Mike growled, "Wrong again, Fine."

-the rodeo signed with a new company. In an effort to save money.

"It had to save money after losing sponsorships because the former committee chair and Fine's great buddy was disgraced," Mike inserted.

"Details, details," I murmured.

But when that new, cheap rodeo producer turned out to be a chimera-

"A what?" chorused his newsroom audience. He'd pronounced it like shimmering, confusing those in his audience who knew its Greek mythology origins, along with everyone else.

-Keith Landry returned to Sherman in its hour of need and rescued this rodeo that he continued to love, even after it had thrown him over for another contractor.

"And was paid a big fat bonus for his trouble, which Fine would know if he'd listened to my reports," Mike said.

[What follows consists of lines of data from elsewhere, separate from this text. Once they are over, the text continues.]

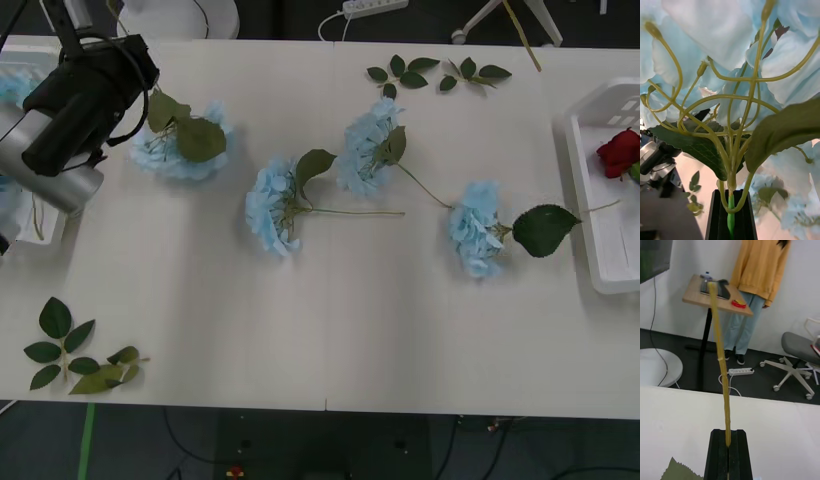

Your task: Place the red flowers into the right box and the blue flowers into the left box. If a person shows an open palm, hand one flower to the person first, then continue sorting.

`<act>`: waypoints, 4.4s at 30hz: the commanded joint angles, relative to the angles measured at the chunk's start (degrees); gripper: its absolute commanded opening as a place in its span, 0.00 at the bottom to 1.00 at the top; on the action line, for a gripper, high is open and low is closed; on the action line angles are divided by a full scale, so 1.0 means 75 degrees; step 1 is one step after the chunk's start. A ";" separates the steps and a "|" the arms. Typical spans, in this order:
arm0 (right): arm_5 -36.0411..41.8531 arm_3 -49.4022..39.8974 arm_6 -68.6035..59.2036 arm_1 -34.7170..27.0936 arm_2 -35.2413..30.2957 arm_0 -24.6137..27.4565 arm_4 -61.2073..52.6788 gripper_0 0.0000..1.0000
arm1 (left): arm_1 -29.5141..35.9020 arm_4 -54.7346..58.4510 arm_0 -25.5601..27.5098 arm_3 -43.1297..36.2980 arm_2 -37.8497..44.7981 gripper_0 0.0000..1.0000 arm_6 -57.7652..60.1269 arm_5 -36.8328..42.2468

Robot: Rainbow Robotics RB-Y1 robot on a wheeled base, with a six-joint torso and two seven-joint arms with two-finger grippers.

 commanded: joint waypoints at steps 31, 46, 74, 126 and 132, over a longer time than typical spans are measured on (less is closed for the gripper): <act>-0.4569 -0.6375 0.1753 0.1406 0.1820 0.1973 0.1767 0.00 | 0.1604 0.0279 0.3397 -0.2682 0.0754 0.99 0.1113 0.0421; -0.4897 -0.6117 0.1741 0.2168 0.2242 0.1973 0.2353 0.00 | 0.0818 0.0115 0.1312 0.0411 0.0754 1.00 0.0961 0.0105; -0.5448 -0.5977 0.1718 0.2214 0.2617 0.1973 0.2435 0.00 | 0.1744 -0.2417 0.4604 -0.4510 0.1761 1.00 -0.1243 0.0703; -0.5436 -0.5860 0.1577 0.2226 0.2828 0.1973 0.2645 0.00 | -0.1502 -0.1350 0.3233 -0.6280 -0.1602 1.00 0.2847 0.0457; -0.5436 -0.5848 0.1554 0.2226 0.2816 0.1973 0.2657 0.00 | -0.1701 -0.2077 0.2765 -0.6280 -0.1649 1.00 0.2777 0.1066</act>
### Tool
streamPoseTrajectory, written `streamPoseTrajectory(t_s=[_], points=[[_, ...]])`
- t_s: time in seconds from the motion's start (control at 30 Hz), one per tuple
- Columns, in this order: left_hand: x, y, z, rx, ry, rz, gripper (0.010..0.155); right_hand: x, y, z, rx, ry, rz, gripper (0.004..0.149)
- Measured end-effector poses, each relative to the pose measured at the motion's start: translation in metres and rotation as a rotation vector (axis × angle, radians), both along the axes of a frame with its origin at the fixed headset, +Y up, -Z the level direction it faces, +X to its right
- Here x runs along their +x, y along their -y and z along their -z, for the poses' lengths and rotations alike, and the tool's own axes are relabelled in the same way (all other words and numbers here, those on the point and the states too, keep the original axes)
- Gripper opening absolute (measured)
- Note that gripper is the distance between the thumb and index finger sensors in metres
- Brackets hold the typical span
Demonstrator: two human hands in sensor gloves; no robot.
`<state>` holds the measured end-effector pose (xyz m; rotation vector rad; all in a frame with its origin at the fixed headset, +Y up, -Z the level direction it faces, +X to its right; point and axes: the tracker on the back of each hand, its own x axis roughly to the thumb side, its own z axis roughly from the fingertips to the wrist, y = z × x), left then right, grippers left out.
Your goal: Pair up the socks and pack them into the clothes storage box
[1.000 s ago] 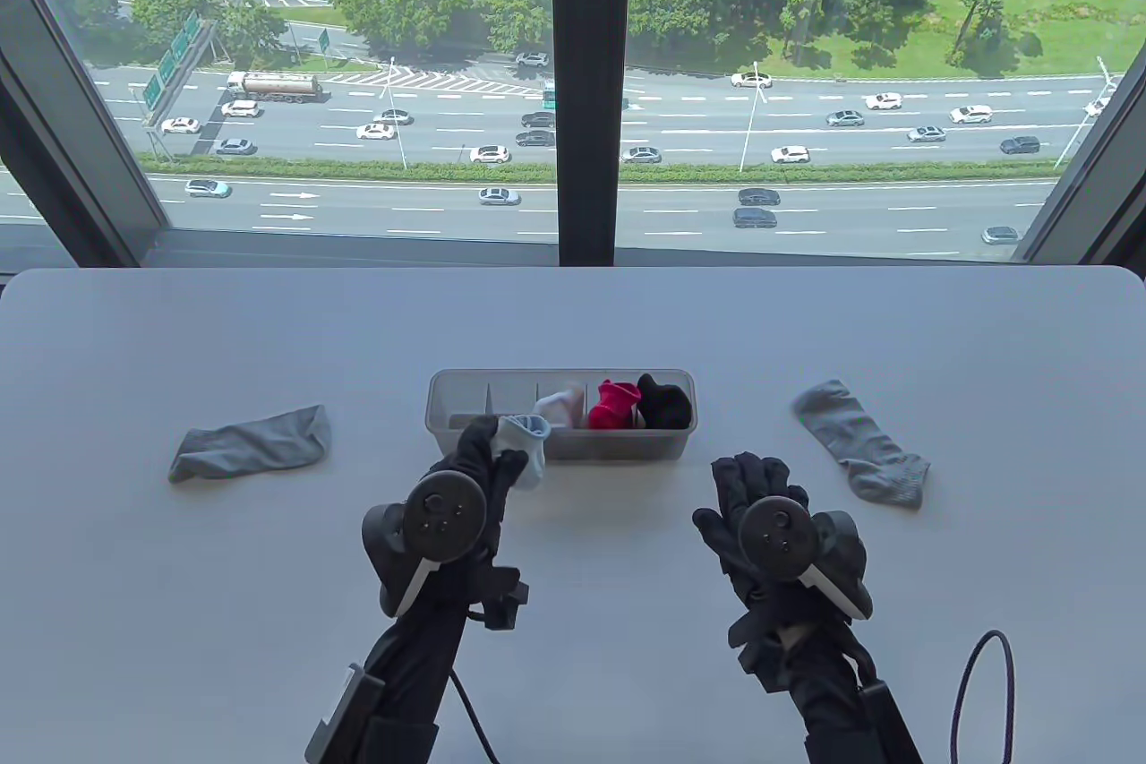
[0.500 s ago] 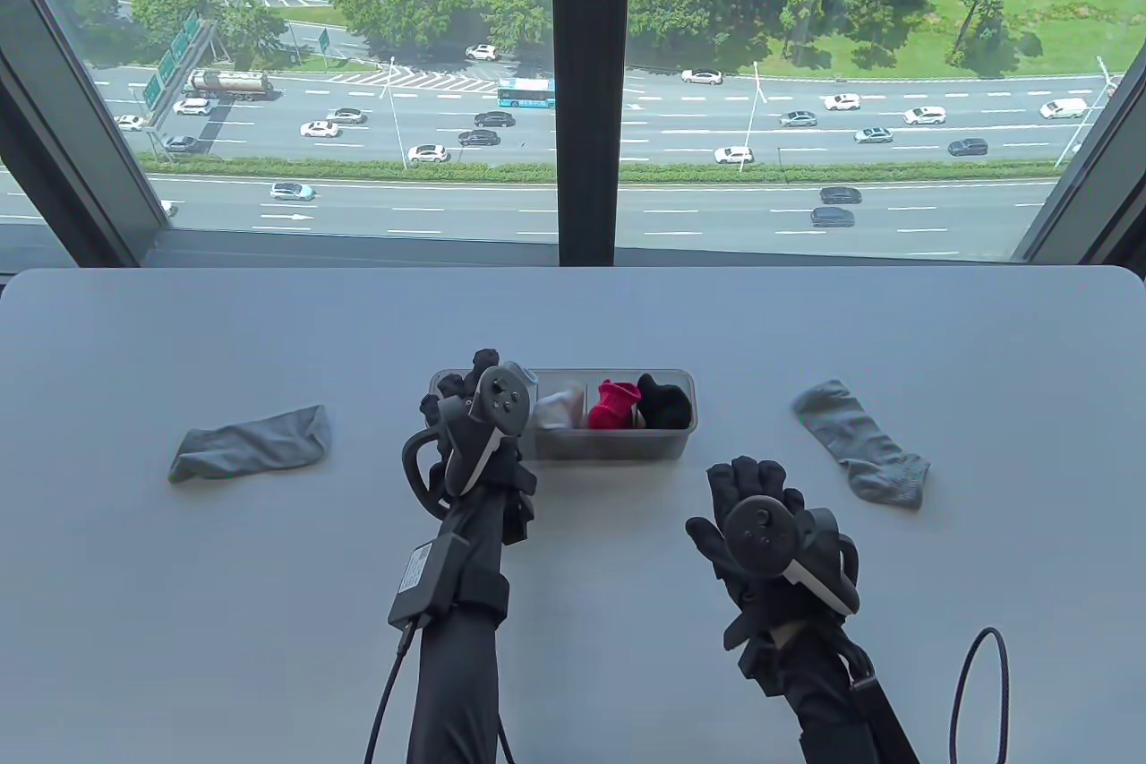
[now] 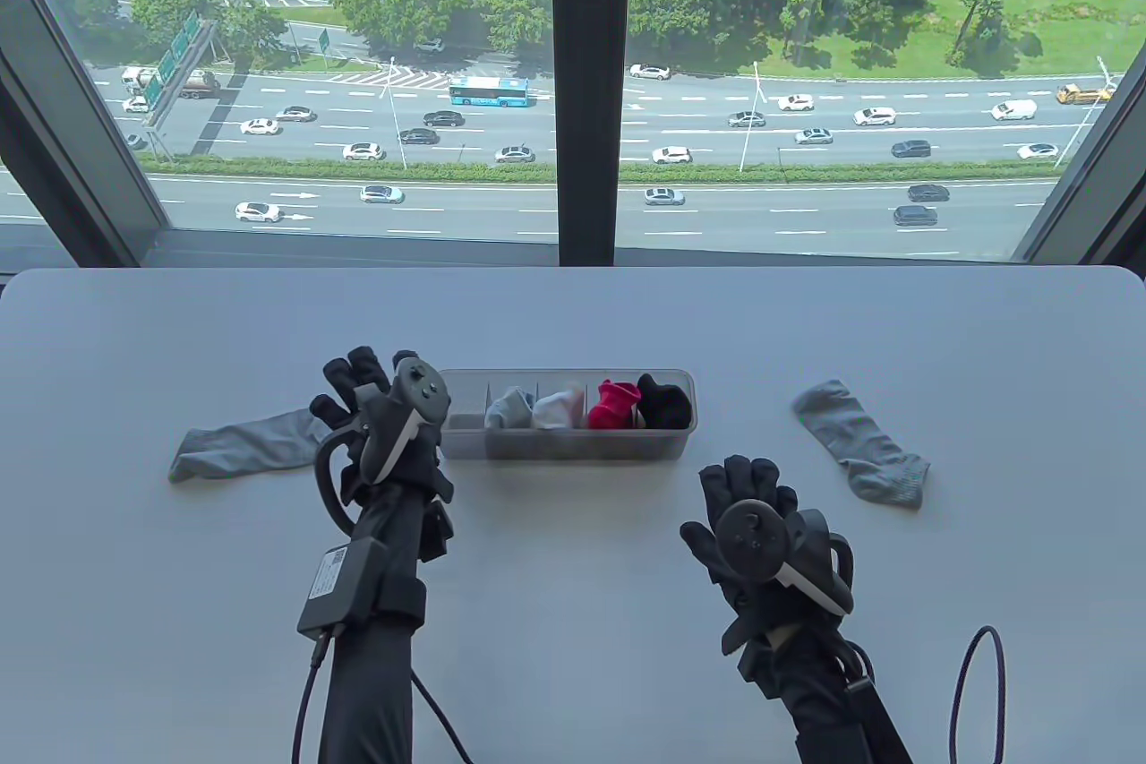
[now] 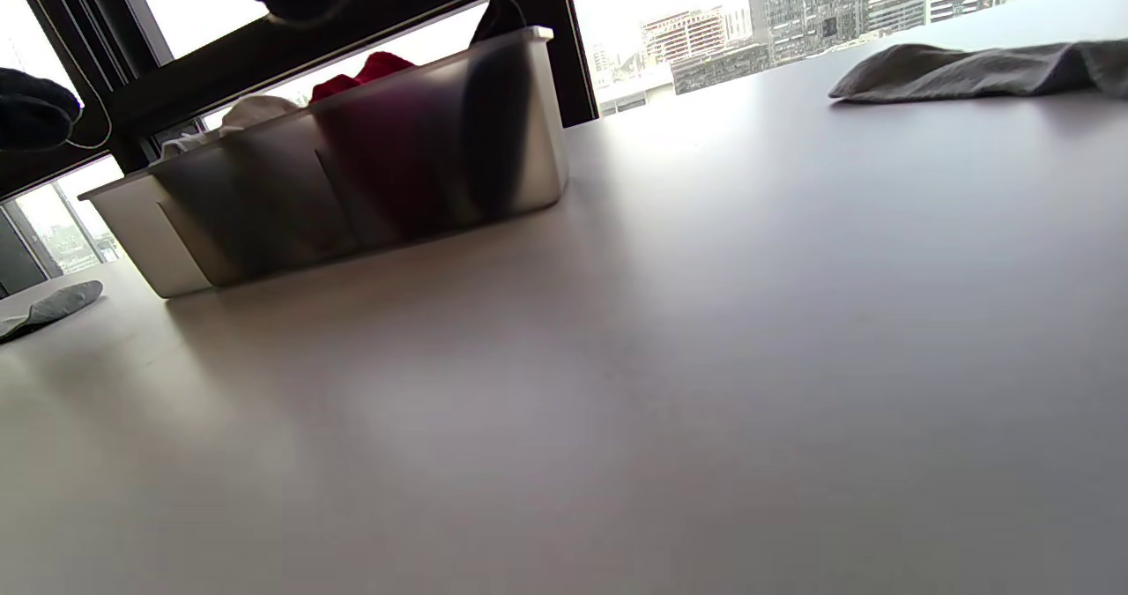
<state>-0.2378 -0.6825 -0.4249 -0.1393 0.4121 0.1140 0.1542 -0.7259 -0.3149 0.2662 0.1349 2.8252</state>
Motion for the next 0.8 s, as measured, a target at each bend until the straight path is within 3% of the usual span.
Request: streamPoseTrajectory(t_s=[0.17, 0.33, 0.63, 0.77, 0.8], points=[[-0.068, 0.007, -0.007, -0.117, -0.104, 0.047, 0.076, -0.001, -0.001, 0.000, -0.004, 0.001, 0.011, 0.071], [-0.105, 0.039, -0.004, -0.197, -0.159, -0.139, 0.080, -0.005, -0.001, 0.000, -0.009, -0.020, -0.009, 0.071], [-0.129, 0.092, 0.017, -0.375, -0.210, -0.262, 0.085, -0.011, -0.002, -0.001, -0.021, -0.053, -0.009, 0.070], [-0.127, 0.091, 0.018, -0.304, -0.250, -0.112, 0.077, -0.014, -0.002, 0.000, -0.029, -0.059, 0.002, 0.070], [-0.125, 0.089, 0.018, -0.258, -0.254, -0.120, 0.067, -0.015, -0.001, 0.000, -0.033, -0.062, 0.008, 0.069]])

Photos on the screen showed a middle-aged man, his belt dropped low by the bulge above it. His hair was going gray under the inevitable cowboy hat. In all but one photo, he'd posed wearing sunglasses, smiling broadly and with at least one arm slung across the shoulders of a companion. The exception was a candid that caught puffiness under his small eyes and his mouth in an arch of displeasure.

Then, tragically, the white knight of the Sherman Rodeo-a groan filled the newsroom-lost his life before he could enjoy the fruits of his rescue efforts by seeing next weekend's spectacular rodeo.

"Yeah, boy, I bet he'd've been happy to be stomped to death by bulls if only it had happened after the rodeo. Don't even know why the bulls were there anyway." Mike added in a mutter low enough that only I heard, "We should be on this story."

Yes, the long, successful, storied association between Keith Landry and the Sherman Fourth of July Rodeo came to a tragic end today in the Sherman rodeo grounds' bull ring. Fine shifted to a ghoulishly chipper tone to add, More on that when we come back, including exclusive video from KWMT.

"Twice! Twice the jerk called it a bull ring, like Keith Landry was a matador. God, I told him in the pre-rodeo meeting that it wasn't a bull ring. I told him three times." Paycik's dour mood was beginning to worry me.

"That isn't even where Landry was found. He was in a bull pen, not the arena," said a cameraman named Jenks. Since he and Fine had been first on the scene-literally-he should know.